I can’t think of a thing to report so I prostrate myself before you with the following metaphorical sacrificial lamb of a blog:

  1. I’ve finally started Mad Men on Amazon Prime. Why haven’t I watched it before now? It’s brilliant! The fashions! The naps at work in the afternoon! The cars! The constant smoking and drinking in the office/in front of the kids/while pregnant/in bed/everybloodywhere! It’s fantastic. Of course having a bit of an obsessive personality (which I’ve self diagnosed as a disorder hitherto undiagnosed and marvel at my own ability to have reached these dizzy heights of success in my life considering the obstacles presented by my imaginary condition) I’m fancying myself as a bit of a Joan Holloway with big bouncy boobs and fabulous hair as I swagger seductively through the office swinging my pneumatic hips and smoking a cigarette before downing my mid afternoon vodka gimlet and cuddling down for a nap in my imaginary office. I doubt I’d swagger like Joan though; I’d probably get asked if that horrible yeast infection had reared its ugly head again and is making me walk funny. 

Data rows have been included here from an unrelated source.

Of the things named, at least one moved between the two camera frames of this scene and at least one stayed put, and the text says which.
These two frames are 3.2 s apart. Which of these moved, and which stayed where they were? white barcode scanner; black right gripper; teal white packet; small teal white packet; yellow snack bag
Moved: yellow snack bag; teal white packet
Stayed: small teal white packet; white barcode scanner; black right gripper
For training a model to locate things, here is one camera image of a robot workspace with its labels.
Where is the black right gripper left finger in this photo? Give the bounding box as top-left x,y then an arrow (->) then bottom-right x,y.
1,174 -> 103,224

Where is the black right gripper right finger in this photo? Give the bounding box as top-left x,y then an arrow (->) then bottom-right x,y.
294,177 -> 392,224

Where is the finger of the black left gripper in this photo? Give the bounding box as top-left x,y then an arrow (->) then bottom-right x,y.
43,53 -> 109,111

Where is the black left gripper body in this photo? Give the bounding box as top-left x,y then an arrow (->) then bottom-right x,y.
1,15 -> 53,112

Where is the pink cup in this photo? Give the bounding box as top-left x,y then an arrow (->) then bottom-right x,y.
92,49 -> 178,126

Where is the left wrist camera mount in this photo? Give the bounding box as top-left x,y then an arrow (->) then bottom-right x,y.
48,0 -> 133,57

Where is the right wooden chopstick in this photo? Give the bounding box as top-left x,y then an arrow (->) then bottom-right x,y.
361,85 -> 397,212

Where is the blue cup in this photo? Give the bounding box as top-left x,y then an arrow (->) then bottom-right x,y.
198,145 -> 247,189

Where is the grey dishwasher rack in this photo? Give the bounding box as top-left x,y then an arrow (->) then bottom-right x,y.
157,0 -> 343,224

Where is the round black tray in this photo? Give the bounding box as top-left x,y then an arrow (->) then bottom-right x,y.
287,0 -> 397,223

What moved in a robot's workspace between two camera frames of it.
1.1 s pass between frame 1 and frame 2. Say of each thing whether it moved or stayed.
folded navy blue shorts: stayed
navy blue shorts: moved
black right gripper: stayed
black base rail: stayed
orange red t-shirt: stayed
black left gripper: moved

  2. The seventh circle of hell is the tsh-tsh-tsh of fellow train passengers’ tinny earphones – it assaults my ears and makes me stabby. I fantasised about reaching across the table and yanking them right out of her lugs or poking her with my pen while she dozed then just looking out of the window nonchalantly as she opened her eyes. 

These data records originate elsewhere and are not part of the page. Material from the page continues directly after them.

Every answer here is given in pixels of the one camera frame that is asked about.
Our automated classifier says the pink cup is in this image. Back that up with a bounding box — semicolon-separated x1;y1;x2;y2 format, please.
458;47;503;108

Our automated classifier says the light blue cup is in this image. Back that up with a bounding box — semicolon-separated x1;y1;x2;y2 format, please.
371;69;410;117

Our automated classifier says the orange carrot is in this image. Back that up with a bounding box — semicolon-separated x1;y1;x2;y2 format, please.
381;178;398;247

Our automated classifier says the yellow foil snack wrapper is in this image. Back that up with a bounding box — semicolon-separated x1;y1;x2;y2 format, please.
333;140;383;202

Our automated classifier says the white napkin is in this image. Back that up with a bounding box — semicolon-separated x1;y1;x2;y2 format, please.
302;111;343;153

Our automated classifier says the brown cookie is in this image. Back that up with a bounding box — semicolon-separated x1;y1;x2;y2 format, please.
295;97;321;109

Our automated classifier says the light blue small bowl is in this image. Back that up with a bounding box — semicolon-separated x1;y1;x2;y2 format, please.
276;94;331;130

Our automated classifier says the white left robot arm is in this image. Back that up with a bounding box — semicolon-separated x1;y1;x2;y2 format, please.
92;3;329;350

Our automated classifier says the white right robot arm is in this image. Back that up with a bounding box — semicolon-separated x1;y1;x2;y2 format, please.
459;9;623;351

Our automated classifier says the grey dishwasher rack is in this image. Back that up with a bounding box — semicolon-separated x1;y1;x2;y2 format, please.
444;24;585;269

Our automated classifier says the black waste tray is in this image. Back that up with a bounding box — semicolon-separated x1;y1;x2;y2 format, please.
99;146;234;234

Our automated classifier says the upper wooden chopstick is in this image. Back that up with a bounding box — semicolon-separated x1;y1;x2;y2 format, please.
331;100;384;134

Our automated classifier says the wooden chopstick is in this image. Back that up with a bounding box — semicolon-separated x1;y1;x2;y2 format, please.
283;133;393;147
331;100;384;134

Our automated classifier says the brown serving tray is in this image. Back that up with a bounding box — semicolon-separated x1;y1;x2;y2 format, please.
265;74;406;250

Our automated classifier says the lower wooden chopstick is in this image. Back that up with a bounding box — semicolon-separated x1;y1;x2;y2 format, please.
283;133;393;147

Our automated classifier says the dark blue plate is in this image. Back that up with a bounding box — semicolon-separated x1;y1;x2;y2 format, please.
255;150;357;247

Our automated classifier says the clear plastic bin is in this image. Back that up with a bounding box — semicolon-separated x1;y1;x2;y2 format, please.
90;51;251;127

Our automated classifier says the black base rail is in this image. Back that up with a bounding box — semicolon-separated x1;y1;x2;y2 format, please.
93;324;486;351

  3. Procrastination City Arizona:  I’ve a wedding tomorrow (now today – I even procrastinated re the blog post) – both conducting the ceremony and as a guest – which although lovely – has given me another opportunity to leave everybloodything to the last minute. As a result I’m spending Friday evening being crabbit. It’s just as well the Fabulous Mrs Tigerbaps is busy studying in another city thus avoiding my tutting and stomping round the house in the Tesco Butt-Skimming Nightie of Shame with a towel on my head and a face mask (for parched, menopausal skin, natch). 

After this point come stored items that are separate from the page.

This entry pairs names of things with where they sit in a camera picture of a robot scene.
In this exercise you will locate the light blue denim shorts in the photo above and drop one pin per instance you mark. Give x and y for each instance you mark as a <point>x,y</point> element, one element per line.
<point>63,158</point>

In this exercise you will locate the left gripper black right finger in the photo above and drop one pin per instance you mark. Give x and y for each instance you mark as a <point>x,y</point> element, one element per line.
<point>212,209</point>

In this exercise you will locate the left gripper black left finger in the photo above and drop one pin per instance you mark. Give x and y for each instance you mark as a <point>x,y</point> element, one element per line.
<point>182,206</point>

  4. Before I retire to my boudoir – carefully navigating the obstacle course of the floordrobe to get to my bed – I need to take up the ridiculously long legs of a “vintage inspired” jumpsuit for aforementioned nuptials. I thought I’d cut quite a dash in it but it’s obviously made for oh I don’t know Brienne of Tarth or somebody equally Amazonian rather than a shrinking fifty-something short arse. And now it’s covered in dog hair so that’s great because it’s navy. FML, as the young folk say. I’ve put on weight since I bought the bloody thing too which is superfun. 
  5. It’s now Saturday morning and I really should get up but I hardly slept a wink for the torture that is the erroneously named sleep-in rollers and I’ve a face like a cat’s arse. 

That’s it. That’s all I have for you. Have a lovely Saturday and if anybody fancies cutting my grass not-a-euphemism while I’m out it’ll be right here waiting for you, growing like a bastard to spite me.